====== DATA SHOWN
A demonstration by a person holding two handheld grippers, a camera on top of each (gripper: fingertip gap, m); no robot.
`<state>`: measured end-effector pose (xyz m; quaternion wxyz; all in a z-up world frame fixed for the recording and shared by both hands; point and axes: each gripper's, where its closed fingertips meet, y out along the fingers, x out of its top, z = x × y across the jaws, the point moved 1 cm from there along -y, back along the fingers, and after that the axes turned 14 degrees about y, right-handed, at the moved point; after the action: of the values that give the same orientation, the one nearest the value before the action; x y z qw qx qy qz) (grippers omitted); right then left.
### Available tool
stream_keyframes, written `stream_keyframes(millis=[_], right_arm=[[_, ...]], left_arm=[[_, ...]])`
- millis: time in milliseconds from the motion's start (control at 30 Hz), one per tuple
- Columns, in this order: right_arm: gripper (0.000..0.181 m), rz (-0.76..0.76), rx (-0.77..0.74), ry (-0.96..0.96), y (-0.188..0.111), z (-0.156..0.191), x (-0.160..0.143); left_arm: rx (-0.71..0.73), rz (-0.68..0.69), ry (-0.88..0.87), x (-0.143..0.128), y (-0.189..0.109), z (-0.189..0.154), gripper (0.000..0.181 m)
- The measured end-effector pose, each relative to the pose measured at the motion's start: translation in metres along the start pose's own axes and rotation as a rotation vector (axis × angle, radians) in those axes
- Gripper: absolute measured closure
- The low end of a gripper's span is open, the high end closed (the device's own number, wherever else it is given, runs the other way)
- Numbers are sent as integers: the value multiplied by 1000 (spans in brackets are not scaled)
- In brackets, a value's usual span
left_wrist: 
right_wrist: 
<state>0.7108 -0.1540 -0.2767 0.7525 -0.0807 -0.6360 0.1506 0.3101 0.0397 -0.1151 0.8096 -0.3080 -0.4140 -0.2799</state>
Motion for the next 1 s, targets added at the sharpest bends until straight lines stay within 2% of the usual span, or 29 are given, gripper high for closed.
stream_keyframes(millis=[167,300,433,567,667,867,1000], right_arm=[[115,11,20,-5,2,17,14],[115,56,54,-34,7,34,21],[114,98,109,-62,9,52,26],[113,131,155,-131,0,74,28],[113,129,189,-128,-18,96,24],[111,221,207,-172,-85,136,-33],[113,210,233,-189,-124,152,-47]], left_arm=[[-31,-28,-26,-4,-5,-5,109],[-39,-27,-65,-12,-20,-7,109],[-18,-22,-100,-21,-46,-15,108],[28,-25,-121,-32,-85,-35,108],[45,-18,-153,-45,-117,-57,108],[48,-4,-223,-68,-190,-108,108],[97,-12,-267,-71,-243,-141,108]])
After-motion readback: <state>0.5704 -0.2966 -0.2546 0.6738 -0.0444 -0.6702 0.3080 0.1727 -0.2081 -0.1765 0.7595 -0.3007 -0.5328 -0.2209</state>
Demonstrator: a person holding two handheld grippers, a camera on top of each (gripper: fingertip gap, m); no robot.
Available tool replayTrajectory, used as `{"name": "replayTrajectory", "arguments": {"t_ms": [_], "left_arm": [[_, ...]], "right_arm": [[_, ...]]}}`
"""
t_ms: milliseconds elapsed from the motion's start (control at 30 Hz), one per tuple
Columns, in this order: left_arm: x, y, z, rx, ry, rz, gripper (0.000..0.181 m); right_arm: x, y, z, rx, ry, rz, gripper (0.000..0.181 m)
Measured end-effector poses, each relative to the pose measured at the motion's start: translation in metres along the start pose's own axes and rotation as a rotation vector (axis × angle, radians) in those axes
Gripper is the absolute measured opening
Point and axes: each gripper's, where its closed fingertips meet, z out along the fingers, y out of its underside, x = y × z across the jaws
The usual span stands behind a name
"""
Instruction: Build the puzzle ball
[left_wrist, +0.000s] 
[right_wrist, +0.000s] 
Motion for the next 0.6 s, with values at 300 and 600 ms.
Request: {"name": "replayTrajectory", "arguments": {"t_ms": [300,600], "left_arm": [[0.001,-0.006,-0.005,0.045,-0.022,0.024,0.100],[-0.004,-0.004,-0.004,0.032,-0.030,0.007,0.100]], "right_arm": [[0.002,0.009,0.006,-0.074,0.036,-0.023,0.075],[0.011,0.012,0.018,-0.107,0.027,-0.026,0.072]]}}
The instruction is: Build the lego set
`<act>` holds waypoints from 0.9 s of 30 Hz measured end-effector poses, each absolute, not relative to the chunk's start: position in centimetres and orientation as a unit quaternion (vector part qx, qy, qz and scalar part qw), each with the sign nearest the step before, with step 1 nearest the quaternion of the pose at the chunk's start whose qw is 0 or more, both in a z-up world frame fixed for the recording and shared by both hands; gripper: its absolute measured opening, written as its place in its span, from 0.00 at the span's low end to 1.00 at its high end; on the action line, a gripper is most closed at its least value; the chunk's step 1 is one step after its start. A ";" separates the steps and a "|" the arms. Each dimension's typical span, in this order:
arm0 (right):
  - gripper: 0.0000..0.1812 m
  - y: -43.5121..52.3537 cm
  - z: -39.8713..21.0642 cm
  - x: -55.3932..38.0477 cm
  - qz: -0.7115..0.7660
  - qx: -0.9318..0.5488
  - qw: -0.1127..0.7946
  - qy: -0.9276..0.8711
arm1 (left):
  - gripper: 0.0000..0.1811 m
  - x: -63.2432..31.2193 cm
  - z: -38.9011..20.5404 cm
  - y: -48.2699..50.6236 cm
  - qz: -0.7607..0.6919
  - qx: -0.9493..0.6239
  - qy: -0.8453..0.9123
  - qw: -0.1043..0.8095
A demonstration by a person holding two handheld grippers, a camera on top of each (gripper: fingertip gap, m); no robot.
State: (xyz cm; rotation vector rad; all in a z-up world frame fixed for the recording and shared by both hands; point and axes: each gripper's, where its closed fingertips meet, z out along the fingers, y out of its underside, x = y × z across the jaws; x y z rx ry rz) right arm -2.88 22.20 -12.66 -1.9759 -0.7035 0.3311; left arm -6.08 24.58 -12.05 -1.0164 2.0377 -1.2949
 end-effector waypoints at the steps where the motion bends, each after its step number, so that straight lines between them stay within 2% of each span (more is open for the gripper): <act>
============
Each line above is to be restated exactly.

## ANSWER BOX
A demonstration by a person holding two handheld grippers, a camera on top of each (gripper: fingertip gap, m); no robot.
`<state>`: measured end-effector pose (xyz m; quaternion wxyz; all in a z-up world frame fixed for the recording and shared by both hands; point and axes: each gripper's, where its closed fingertips meet, y out along the fingers, x out of its top, z = x × y across the jaws, the point moved 1 cm from there along -y, back along the fingers, and after that the axes turned 14 degrees about y, right-handed, at the moved point; after the action: of the values that give the same orientation, the one nearest the value before the action; x y z qw qx qy qz) (grippers omitted); right then left.
### Available tool
stream_keyframes, written `stream_keyframes(millis=[_], right_arm=[[_, ...]], left_arm=[[_, ...]])`
- millis: time in milliseconds from the motion's start (control at 30 Hz), one per tuple
- Columns, in this order: right_arm: gripper (0.000..0.181 m), rz (-0.76..0.76), rx (-0.77..0.74), ry (-0.96..0.96), y (-0.188..0.111), z (-0.156..0.191), x (-0.160..0.143); left_arm: rx (-0.71..0.73), rz (-0.68..0.69), ry (-0.88..0.87), x (-0.143..0.128), y (-0.189..0.109), z (-0.189..0.154), gripper (0.000..0.181 m)
- The measured end-effector pose, each relative to the pose measured at the motion's start: translation in metres along the start pose's own axes and rotation as a rotation vector (axis × angle, radians) in those axes
- Gripper: absolute measured closure
- The low end of a gripper's span is open, the high end closed (the device's own number, wherever else it is given, runs the other way)
- Numbers are sent as integers: the value multiplied by 1000 (spans in brackets are not scaled)
- In brackets, a value's usual span
left_wrist: 
right_wrist: 
<state>0.7108 -0.1540 -0.2767 0.7525 -0.0807 -0.6360 0.1506 0.3101 0.0397 -0.1151 0.8096 -0.3080 -0.4140 -0.2799</state>
Motion for the next 1 s, targets added at the sharpest bends until straight lines stay within 2% of the usual span, or 29 are given, gripper high for closed.
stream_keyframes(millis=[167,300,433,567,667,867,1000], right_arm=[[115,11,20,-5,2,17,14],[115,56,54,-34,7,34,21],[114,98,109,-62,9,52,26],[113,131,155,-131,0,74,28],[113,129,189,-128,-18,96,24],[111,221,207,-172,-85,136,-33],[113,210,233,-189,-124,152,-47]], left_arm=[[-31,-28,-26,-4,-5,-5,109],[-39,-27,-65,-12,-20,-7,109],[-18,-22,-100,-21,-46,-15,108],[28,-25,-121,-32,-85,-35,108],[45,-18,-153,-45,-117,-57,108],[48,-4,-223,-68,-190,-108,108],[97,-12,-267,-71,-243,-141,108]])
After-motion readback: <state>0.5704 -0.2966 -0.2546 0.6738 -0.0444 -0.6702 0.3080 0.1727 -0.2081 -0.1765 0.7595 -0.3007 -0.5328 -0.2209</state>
Demonstrator: a person holding two handheld grippers, a camera on top of each (gripper: fingertip gap, m); no robot.
Available tool replayTrajectory, used as `{"name": "replayTrajectory", "arguments": {"t_ms": [_], "left_arm": [[_, ...]], "right_arm": [[_, ...]]}}`
"""
t_ms: milliseconds elapsed from the motion's start (control at 30 Hz), one per tuple
Columns, in this order: left_arm: x, y, z, rx, ry, rz, gripper (0.000..0.181 m); right_arm: x, y, z, rx, ry, rz, gripper (0.000..0.181 m)
Measured end-effector poses, each relative to the pose measured at the motion's start: translation in metres along the start pose's own axes and rotation as a rotation vector (axis × angle, radians) in those axes
Gripper is the absolute measured opening
Point and axes: each gripper's, where its closed fingertips meet, z out along the fingers, y out of its underside, x = y × z across the jaws
The usual span stands behind a name
"""
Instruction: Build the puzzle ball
[left_wrist, +0.000s] 
[right_wrist, +0.000s] 
Motion for the next 0.6 s, with values at 300 and 600 ms.
Request: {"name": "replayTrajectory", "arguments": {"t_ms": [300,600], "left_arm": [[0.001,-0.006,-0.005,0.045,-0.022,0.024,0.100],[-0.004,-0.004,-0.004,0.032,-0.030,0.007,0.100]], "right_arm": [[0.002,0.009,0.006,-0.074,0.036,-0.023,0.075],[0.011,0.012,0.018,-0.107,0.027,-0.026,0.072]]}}
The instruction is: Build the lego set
`<act>` holds waypoints from 0.9 s of 30 Hz measured end-effector poses, each absolute, not relative to the chunk's start: position in centimetres and orientation as a unit quaternion (vector part qx, qy, qz and scalar part qw), each with the sign nearest the step before, with step 1 nearest the quaternion of the pose at the chunk's start whose qw is 0 or more, both in a z-up world frame fixed for the recording and shared by both hands; gripper: its absolute measured opening, written as its place in its span, from 0.00 at the span's low end to 1.00 at its high end; on the action line, a gripper is most closed at its least value; the chunk's step 1 is one step after its start. A ";" separates the steps and a "|" the arms. Each dimension's typical span, in this order:
arm0 (right):
  - gripper: 0.0000..0.1812 m
  - y: -43.5121..52.3537 cm
  - z: -39.8713..21.0642 cm
  - x: -55.3932..38.0477 cm
  - qz: -0.7115..0.7660
  - qx: -0.9318..0.5488
  - qw: -0.1127..0.7946
  - qy: -0.9276..0.8711
arm1 (left):
  - gripper: 0.0000..0.1811 m
  - x: -63.2432..31.2193 cm
  - z: -38.9011..20.5404 cm
  - y: -48.2699..50.6236 cm
  - qz: -0.7607..0.6919
  - qx: -0.9493..0.6239
  - qy: -0.8453..0.9123
  - qw: -0.1043..0.8095
A demonstration by a person holding two handheld grippers, a camera on top of each (gripper: fingertip gap, m); no robot.
State: (xyz cm; rotation vector rad; all in a z-up world frame fixed for the recording and shared by both hands; point and axes: each gripper's, where its closed fingertips meet, z out along the fingers, y out of its underside, x = y × z across the jaws; x y z rx ry rz) right arm -2.88 22.20 -12.66 -1.9759 -0.7035 0.3311; left arm -6.08 24.58 -12.05 -1.0164 2.0377 -1.2949
 end-effector waypoints at the steps where the motion bends, each after its step number, so that straight lines between them stay within 2% of each span (more is open for the gripper): <act>

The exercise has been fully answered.